# SUPPLIED MATERIAL:
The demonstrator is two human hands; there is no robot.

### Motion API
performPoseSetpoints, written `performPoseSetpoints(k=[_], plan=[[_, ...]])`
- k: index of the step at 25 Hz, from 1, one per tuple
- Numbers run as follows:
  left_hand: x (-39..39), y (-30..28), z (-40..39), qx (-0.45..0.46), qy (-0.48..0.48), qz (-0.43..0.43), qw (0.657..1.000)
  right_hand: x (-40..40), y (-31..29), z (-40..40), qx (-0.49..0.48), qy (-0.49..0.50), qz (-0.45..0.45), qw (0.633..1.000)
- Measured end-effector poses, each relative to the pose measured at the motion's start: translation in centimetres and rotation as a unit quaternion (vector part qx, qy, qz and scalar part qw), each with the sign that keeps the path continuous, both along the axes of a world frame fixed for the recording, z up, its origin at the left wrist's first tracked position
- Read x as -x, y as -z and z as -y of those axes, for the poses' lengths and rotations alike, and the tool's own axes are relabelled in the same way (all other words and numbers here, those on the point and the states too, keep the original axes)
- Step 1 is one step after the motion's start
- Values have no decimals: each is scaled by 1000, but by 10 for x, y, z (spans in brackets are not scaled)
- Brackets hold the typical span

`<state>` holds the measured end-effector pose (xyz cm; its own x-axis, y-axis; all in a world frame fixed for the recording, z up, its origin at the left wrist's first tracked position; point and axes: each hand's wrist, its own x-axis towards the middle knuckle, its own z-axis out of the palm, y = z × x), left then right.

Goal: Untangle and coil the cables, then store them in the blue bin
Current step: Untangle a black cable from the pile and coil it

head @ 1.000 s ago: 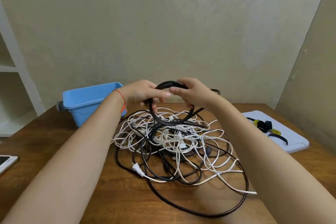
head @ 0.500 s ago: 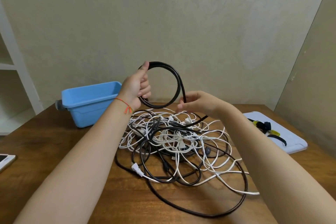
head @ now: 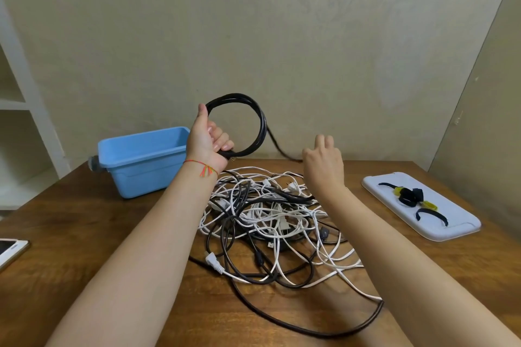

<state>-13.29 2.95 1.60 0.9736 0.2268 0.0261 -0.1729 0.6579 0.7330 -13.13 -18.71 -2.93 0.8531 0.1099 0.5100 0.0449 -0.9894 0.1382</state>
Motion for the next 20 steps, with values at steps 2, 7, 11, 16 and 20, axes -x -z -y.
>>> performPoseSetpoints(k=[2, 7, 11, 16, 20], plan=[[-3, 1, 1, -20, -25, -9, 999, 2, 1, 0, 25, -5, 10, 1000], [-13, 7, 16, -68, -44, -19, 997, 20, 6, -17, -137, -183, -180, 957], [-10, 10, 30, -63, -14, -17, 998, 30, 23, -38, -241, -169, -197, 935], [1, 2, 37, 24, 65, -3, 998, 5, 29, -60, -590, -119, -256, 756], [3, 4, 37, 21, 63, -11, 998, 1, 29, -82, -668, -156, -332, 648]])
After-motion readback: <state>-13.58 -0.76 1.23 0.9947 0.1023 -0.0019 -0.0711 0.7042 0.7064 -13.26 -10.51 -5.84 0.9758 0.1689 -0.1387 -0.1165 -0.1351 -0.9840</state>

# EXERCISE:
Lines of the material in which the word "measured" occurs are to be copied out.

# EXERCISE RESULT:
- Measured end-effector poses, each relative to the pose measured at the motion's start: translation in centimetres and rotation as a unit quaternion (vector part qx, qy, qz and scalar part qw), each with the sign that keeps the path continuous, both along the axes of a world frame fixed for the recording, z up, its origin at the left wrist's first tracked position
`<state>` holds the measured end-effector pose (xyz cm; its own x-axis, y-axis; all in a world frame fixed for the recording, z up, its origin at the left wrist's first tracked position; point and axes: each hand's wrist, its own x-axis towards the middle knuckle, its own z-axis out of the palm, y = z × x), left then right.

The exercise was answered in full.